A treatement blocking the formation of the nanotubes in gram positive bacterias would be an efficient drug to help the patient no to develop resistance to the antibiotic he is taking, in the case of long infections. It could be given in complement with the standards antibiotics.
For the moment, the genes at the origin of the nanotube formation are unknown. It's a lot of fundamental research ahead to finds the proteins and then use rational design approaches on their structure.
Metabolic engineering
Implanting a new methabolic pathway into a cell often leads to rejection of the pathway, due to the toxicity of the compounds and the over expression of the methabolic enzymes. This is an heavy burden for a cell to carry.
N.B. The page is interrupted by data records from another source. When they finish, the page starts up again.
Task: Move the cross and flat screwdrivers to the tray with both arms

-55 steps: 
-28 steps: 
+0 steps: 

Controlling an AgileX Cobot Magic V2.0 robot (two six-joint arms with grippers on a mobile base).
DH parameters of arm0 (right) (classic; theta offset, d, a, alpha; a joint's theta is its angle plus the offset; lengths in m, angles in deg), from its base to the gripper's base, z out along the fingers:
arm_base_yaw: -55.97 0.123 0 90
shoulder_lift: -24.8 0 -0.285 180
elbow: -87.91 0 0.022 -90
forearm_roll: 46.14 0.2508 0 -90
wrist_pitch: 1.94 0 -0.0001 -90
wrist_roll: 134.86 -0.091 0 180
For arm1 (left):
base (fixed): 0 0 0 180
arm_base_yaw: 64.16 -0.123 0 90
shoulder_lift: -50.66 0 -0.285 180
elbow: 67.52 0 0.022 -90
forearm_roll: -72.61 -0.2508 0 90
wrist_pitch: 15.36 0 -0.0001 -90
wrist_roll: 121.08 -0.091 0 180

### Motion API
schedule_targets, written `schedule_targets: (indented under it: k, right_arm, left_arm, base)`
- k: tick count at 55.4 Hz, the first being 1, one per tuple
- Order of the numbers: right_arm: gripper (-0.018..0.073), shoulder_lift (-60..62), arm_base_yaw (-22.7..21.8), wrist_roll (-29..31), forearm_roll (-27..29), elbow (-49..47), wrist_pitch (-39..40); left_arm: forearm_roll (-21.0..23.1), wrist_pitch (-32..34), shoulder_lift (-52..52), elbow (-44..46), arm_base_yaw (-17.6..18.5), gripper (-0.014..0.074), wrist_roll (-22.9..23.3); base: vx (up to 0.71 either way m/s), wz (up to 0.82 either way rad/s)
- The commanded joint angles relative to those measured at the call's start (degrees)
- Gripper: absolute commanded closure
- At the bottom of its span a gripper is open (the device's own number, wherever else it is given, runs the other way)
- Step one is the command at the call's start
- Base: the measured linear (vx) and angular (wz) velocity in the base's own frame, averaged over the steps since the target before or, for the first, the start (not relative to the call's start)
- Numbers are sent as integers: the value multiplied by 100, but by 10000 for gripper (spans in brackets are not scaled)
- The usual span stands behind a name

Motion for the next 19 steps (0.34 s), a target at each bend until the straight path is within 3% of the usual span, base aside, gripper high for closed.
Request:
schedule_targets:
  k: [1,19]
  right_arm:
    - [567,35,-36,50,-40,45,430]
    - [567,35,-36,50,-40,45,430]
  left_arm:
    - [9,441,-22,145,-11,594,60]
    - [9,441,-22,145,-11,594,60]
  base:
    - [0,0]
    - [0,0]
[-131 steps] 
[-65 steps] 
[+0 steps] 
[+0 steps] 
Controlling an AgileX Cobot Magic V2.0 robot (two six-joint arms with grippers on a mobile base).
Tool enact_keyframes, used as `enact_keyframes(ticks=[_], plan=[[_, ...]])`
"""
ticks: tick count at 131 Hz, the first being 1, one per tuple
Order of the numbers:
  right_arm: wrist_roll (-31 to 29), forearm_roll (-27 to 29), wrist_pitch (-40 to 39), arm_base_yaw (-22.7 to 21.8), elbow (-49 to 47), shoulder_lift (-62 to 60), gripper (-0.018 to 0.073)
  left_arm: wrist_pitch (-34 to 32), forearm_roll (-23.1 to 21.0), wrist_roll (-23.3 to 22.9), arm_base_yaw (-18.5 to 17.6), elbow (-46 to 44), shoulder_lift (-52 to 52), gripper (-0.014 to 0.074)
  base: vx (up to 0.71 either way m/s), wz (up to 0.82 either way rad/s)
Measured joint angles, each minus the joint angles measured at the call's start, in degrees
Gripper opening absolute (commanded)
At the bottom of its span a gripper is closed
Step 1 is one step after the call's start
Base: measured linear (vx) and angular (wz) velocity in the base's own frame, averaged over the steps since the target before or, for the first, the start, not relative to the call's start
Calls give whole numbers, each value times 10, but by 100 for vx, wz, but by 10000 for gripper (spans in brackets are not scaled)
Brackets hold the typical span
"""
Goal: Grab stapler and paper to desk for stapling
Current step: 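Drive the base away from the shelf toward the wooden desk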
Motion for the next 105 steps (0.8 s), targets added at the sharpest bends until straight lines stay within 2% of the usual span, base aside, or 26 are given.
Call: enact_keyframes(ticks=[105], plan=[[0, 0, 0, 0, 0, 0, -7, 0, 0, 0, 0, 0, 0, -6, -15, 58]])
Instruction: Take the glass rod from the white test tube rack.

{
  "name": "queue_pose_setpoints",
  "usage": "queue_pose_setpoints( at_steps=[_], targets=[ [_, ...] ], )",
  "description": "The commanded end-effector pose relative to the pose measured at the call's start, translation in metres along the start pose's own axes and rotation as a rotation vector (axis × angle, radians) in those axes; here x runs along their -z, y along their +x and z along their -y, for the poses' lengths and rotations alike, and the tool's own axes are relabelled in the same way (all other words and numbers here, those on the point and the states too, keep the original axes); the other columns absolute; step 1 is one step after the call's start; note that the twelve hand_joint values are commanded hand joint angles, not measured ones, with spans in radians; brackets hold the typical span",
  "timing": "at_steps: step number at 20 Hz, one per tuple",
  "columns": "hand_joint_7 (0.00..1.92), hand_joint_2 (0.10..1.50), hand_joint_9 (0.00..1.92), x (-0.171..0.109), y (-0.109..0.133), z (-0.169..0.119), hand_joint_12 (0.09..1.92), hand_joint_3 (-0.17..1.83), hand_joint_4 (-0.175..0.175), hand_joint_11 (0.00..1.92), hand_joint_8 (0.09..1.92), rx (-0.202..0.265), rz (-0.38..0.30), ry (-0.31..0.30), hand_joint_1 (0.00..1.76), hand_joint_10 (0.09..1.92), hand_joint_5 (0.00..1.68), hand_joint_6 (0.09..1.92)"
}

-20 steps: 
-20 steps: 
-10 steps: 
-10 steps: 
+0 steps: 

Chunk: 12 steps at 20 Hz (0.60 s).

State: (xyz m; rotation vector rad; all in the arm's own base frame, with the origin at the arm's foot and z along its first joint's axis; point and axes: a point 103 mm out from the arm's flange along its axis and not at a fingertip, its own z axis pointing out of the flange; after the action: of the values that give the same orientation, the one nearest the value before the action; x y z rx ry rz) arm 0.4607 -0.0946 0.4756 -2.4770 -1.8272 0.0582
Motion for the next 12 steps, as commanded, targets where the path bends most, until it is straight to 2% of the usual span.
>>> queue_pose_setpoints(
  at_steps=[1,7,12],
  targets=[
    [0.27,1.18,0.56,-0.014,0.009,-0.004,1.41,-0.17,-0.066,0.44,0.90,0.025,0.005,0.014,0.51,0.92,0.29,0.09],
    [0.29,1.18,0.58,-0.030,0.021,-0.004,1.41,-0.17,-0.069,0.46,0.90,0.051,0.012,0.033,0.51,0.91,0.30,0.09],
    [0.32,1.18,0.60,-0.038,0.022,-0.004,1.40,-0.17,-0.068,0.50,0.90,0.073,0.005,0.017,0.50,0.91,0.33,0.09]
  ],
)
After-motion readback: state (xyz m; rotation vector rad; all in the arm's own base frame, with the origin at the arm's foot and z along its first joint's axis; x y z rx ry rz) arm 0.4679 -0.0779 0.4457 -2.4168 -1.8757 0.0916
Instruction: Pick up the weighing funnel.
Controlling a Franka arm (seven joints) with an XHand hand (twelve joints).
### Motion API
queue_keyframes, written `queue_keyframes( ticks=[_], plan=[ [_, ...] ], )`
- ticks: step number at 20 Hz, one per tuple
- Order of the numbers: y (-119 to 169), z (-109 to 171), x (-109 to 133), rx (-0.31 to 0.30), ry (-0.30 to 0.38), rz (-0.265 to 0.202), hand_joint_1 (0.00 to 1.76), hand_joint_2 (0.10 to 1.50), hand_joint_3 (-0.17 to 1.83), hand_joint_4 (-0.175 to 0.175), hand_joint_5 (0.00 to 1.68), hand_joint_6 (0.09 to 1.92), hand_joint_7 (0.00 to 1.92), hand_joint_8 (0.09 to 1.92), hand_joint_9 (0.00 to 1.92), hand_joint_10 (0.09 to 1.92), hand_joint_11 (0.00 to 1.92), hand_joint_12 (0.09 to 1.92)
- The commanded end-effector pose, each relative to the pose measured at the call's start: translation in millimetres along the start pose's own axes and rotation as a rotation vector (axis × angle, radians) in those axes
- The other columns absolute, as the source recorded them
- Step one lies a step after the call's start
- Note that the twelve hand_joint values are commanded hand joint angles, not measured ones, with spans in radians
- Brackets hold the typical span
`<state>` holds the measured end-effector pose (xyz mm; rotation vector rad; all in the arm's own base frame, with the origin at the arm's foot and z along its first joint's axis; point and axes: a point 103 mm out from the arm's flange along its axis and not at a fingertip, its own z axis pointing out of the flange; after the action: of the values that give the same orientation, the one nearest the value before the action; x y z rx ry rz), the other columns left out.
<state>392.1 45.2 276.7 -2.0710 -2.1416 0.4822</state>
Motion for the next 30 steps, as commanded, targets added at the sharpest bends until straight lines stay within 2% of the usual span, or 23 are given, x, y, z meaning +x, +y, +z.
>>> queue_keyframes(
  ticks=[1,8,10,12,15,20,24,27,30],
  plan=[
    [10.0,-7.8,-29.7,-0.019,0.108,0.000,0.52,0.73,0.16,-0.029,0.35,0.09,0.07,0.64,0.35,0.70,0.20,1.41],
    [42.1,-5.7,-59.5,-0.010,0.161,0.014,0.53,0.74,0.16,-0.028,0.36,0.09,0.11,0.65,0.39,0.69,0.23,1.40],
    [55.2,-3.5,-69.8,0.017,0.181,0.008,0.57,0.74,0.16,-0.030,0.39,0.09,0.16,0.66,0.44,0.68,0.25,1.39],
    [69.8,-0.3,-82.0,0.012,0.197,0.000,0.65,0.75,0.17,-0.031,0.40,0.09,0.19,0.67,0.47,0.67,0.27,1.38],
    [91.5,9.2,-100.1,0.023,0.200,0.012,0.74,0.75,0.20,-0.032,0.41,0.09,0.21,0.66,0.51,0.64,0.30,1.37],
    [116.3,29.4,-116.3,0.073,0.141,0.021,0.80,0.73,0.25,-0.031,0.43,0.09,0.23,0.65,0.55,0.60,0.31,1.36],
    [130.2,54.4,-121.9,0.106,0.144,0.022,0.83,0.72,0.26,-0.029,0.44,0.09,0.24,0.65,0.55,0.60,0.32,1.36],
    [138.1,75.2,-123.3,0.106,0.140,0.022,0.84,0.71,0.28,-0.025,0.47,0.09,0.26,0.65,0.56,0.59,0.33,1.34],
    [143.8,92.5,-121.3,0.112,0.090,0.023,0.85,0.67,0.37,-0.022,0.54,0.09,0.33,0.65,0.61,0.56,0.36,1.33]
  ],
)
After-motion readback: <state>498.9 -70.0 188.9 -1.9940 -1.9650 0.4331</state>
In order to lighten the costs for the cell and though the rejection, several labs works of creating artificial bacteria consortiums, each of the present species is carrying one step of the reaction. This approach presents the problem that each compound has to pass through the membrane efficiently. Other peoples, linking artificial gigant vesicules with artificial metal tube try to build compartimented micro-fabrics for chemical compound. The problem is that it is not leaving, and the enzymes have to be encapsulated. Second, it is difficult to build and not stable with the time.
Controling the nanotubes formation would be a great progress in the micro-factory methabolic engeenering. Connecting the cells together through the nanotubes, each cell carrying one step of the reaction would combine the advantage of the two previously mentionned techniques without their drawbacks.
Lots of work has to be done before we reach such control, but our iGEM project can be a significative step in this direction.